→ EXERCISE DETAILS
Lines below containing the word "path" should be copied out.

┄┄┄┄┄┄┄┄┄┄

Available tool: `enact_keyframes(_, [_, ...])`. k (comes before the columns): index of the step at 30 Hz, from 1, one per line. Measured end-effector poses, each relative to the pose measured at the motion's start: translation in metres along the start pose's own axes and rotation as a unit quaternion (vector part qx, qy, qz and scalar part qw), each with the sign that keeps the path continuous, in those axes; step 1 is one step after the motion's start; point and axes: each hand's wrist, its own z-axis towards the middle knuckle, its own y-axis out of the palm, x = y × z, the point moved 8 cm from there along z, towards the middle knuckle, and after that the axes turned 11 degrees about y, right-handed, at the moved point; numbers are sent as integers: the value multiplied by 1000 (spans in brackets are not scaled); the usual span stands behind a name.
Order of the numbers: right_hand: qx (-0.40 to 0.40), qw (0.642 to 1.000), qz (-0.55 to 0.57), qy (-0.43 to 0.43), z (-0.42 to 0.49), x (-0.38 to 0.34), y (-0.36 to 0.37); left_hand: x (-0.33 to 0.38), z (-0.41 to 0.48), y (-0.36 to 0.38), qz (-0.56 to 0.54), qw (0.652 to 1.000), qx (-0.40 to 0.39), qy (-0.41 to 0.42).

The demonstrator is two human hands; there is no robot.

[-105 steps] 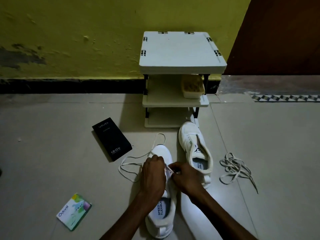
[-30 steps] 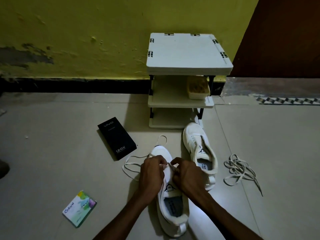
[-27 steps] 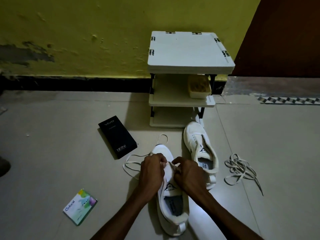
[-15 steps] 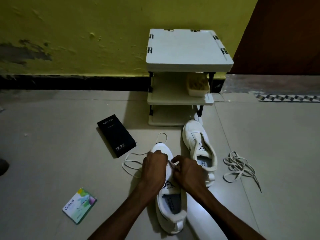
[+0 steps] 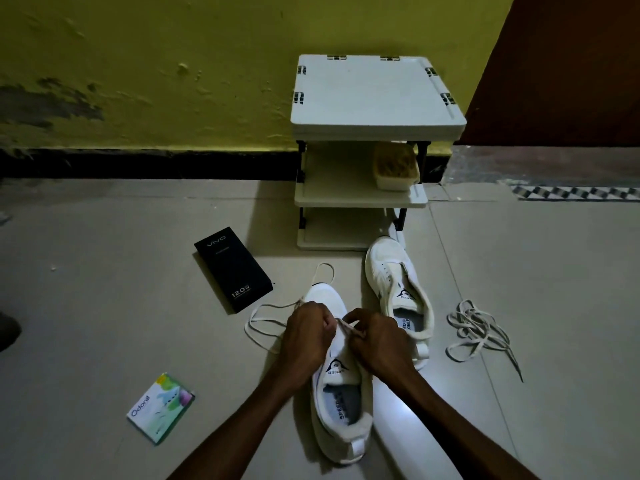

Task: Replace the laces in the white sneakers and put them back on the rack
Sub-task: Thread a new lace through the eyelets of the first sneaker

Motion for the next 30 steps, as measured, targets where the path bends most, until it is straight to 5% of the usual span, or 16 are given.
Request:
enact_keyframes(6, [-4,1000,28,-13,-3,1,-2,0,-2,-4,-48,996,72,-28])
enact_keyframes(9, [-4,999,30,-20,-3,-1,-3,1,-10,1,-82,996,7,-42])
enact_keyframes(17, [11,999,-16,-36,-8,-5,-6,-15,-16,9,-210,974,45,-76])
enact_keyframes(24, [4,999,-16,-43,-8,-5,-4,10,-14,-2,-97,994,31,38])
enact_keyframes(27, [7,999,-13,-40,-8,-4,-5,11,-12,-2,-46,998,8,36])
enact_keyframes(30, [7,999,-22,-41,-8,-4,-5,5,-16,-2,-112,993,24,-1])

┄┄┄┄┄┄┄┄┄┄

→ OUTPUT FOR THIS EXERCISE
Available tool: `enact_keyframes(_, [_, ...])`. k (comes before the columns): index of the step at 30 Hz, from 1, one per line. Measured end-effector poses, each relative to the pose measured at the motion's start: translation in metres along the start pose's own axes and rotation as a unit quaternion (vector part qx, qy, qz and scalar part qw), each with the sign that keeps the path continuous, in those axes; step 1 is one step after the motion's start; point and axes: each hand's wrist, its own z-axis towards the middle knuckle, its own y-axis out of the palm, x = y × z, the point moved 8 cm from there along z, towards the middle knuckle, and after that the axes turned 11 degrees about y, right-handed, at the moved point; numbers are sent as integers: the value multiplied by 1000 (spans in brackets are not scaled); the usual span stands behind a name.
Motion for the next 30 steps, as measured, targets where the path bends most, until it is straight to 5% of the usual span, or 16 are given.

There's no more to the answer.